* Goal of the exercise
Could the lines from the start of the data through the line with "target: yellow plastic basket" be set down exactly, with no pictures among them?

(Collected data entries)
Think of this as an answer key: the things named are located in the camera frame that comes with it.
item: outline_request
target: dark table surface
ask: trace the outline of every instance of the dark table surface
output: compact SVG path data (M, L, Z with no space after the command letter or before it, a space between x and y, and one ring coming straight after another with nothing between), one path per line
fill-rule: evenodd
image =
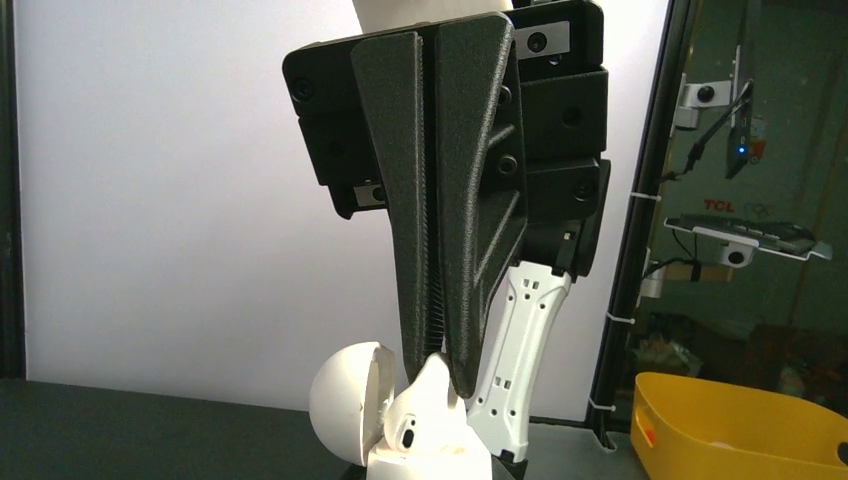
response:
M626 435L532 425L526 480L646 480ZM0 381L0 479L339 480L304 412Z

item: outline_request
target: white cable tie
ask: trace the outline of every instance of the white cable tie
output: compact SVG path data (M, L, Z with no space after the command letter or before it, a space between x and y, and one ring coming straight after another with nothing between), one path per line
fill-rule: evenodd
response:
M630 192L630 196L634 198L644 198L646 200L653 200L655 202L662 201L662 195L648 195L647 193Z
M615 315L613 315L609 312L607 312L607 318L612 322L629 323L630 325L636 325L636 319L635 318L616 317Z
M592 400L592 397L589 397L589 405L592 406L595 410L605 410L607 412L615 412L615 405L598 405Z

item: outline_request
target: white panel
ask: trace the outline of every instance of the white panel
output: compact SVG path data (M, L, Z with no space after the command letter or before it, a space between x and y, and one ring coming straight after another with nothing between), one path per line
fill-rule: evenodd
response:
M601 3L613 184L535 415L583 417L665 16ZM280 72L349 0L16 8L30 379L305 408L338 349L400 352L385 212L336 216Z

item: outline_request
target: yellow plastic basket
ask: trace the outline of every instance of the yellow plastic basket
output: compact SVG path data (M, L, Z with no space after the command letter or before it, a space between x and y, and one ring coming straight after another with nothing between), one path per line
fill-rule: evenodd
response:
M848 480L848 420L764 390L642 373L630 438L651 480Z

* Task answer
Think of this as an answer key: the things named are located in the camera frame that comes with it.
item: outline_request
target: dark table surface
ask: trace the outline of every instance of the dark table surface
output: compact SVG path data (M, L, Z with no space after the command letter or before it, a space between x and y, and one ring coming straight after another with nothing between), one path per line
fill-rule: evenodd
image =
response:
M626 435L532 425L526 480L646 480ZM0 381L0 479L339 480L304 412Z

item: outline_request
target: white cable tie
ask: trace the outline of every instance of the white cable tie
output: compact SVG path data (M, L, Z with no space after the command letter or before it, a space between x and y, and one ring coming straight after another with nothing between), one path per line
fill-rule: evenodd
response:
M630 192L630 196L634 198L644 198L646 200L653 200L655 202L662 201L662 195L648 195L647 193Z
M615 315L613 315L609 312L607 312L607 318L612 322L629 323L630 325L636 325L636 319L635 318L616 317Z
M592 400L592 397L589 397L589 405L592 406L595 410L605 410L607 412L615 412L615 405L598 405Z

item: outline_request
target: white panel
ask: trace the outline of every instance of the white panel
output: compact SVG path data (M, L, Z with no space after the command letter or before it, a space between x and y, and one ring coming straight after another with nothing between), one path per line
fill-rule: evenodd
response:
M601 3L613 184L535 415L583 417L665 16ZM280 72L349 0L16 8L30 379L305 408L338 349L400 352L385 212L336 216Z

item: outline_request
target: yellow plastic basket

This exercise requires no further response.